## [THE TASK]
Nothing except the pictures should be left out when you reproduce the listing exactly.

## [DATA BELOW]
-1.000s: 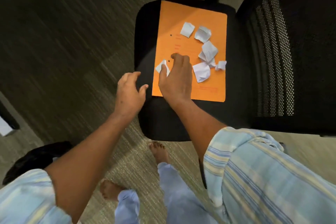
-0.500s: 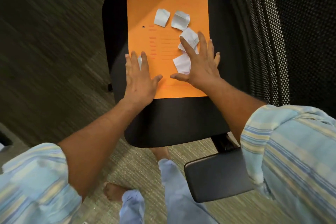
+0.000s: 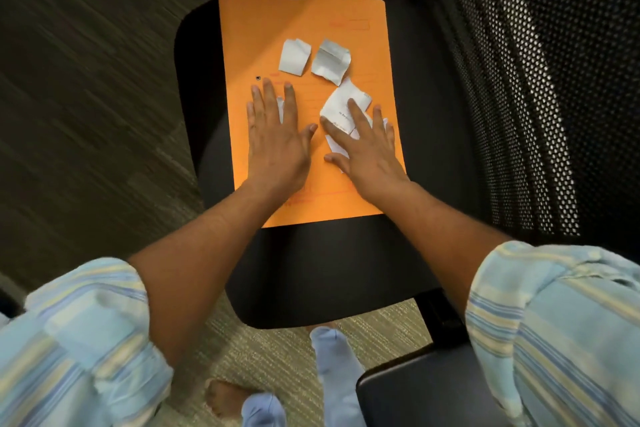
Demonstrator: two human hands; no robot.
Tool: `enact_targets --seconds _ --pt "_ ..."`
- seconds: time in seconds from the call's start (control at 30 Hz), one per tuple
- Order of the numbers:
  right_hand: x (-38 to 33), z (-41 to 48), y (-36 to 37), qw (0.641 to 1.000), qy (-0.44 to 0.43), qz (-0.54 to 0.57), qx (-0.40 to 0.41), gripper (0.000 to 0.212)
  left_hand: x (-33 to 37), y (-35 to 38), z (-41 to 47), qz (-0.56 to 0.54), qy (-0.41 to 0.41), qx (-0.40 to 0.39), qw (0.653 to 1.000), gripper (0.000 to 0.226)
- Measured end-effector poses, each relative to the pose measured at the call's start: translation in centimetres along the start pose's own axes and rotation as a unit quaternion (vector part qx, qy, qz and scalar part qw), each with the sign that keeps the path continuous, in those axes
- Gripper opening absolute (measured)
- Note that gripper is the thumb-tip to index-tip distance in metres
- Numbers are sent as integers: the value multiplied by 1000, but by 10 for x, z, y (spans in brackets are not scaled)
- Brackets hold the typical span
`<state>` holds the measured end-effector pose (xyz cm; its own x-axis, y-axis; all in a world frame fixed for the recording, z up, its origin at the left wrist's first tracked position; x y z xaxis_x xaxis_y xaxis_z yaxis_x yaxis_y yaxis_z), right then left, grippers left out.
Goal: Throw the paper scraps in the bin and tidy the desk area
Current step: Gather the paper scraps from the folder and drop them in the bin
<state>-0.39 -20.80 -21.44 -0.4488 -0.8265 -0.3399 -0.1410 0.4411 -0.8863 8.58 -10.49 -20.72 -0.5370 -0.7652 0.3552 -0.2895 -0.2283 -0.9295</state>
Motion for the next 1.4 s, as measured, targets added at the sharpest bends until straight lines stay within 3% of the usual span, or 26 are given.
enact_targets --seconds 0.27,0.5,0.67,0.83,0.97,1.17,1.3,1.4 --pt "-5 -7 -5 995 -31 51 81 29 23 -3 61 -7 79 -19 997 66" --pt "-5 -8 4 994 -30 37 99 44 39 4 87 85 150 -30 985 63" --pt "0 -8 16 992 -3 49 113 48 44 11 96 134 146 -54 979 61" --pt "-3 -11 11 986 6 34 161 56 47 5 96 79 134 -40 987 41" --pt "-6 -14 15 992 4 -4 128 74 46 -5 92 58 133 -2 989 33" --pt "-8 -17 6 990 9 21 136 46 34 -15 75 -13 107 39 993 27" --pt "-14 -18 1 975 42 123 177 33 18 -21 56 -107 49 53 992 24" --pt "-12 -15 1 967 76 179 163 32 6 -30 32 -181 3 79 980 19"
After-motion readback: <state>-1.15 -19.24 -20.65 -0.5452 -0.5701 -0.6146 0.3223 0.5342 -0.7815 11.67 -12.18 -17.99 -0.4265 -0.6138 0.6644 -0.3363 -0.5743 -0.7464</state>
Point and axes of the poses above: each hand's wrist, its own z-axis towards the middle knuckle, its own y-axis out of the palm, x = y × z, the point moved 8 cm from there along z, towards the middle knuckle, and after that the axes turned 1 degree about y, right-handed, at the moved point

## [THE ANSWER]
-1.000s: 
-0.500s: 
+0.000s: 
Demonstrator: two human hands; no robot.
Tool: `enact_targets --seconds _ --pt "_ ..."`
- seconds: time in seconds from the call's start (control at 30 Hz), one per tuple
- Order of the numbers:
  right_hand: x (-38 to 33), z (-41 to 48), y (-36 to 37), qw (0.641 to 1.000), qy (-0.44 to 0.43), qz (-0.54 to 0.57), qx (-0.40 to 0.41), gripper (0.000 to 0.212)
  left_hand: x (-33 to 37), y (-35 to 38), z (-41 to 47), qz (-0.56 to 0.54), qy (-0.41 to 0.41), qx (-0.40 to 0.39), qw (0.653 to 1.000), gripper (0.000 to 0.226)
- Measured end-effector poses, each relative to the pose measured at the call's start: translation in centimetres along the start pose's own axes and rotation as a unit quaternion (vector part qx, qy, qz and scalar part qw), each with the sign that keeps the path continuous, in those axes
- Gripper opening absolute (measured)
- Note that gripper is the thumb-tip to index-tip distance in metres
- Numbers are sent as integers: the value multiplied by 1000, but by 10 for x, z, y (spans in brackets are not scaled)
- Brackets hold the typical span
`<state>` holds the measured end-effector pose (xyz cm; its own x-axis, y-axis; all in a world frame fixed for the recording, z up, its origin at the left wrist's first tracked position; x y z xaxis_x xaxis_y xaxis_z yaxis_x yaxis_y yaxis_z), right then left, grippers left out.
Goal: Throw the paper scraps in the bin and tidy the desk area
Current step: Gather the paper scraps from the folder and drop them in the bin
<state>-0.39 -20.80 -21.44 -0.4488 -0.8265 -0.3399 -0.1410 0.4411 -0.8863 8.58 -10.49 -20.72 -0.5370 -0.7652 0.3552 -0.2895 -0.2283 -0.9295</state>
Motion for the next 1.4 s, as measured, targets added at the sharpest bends until straight lines stay within 3% of the usual span, or 26 are given.
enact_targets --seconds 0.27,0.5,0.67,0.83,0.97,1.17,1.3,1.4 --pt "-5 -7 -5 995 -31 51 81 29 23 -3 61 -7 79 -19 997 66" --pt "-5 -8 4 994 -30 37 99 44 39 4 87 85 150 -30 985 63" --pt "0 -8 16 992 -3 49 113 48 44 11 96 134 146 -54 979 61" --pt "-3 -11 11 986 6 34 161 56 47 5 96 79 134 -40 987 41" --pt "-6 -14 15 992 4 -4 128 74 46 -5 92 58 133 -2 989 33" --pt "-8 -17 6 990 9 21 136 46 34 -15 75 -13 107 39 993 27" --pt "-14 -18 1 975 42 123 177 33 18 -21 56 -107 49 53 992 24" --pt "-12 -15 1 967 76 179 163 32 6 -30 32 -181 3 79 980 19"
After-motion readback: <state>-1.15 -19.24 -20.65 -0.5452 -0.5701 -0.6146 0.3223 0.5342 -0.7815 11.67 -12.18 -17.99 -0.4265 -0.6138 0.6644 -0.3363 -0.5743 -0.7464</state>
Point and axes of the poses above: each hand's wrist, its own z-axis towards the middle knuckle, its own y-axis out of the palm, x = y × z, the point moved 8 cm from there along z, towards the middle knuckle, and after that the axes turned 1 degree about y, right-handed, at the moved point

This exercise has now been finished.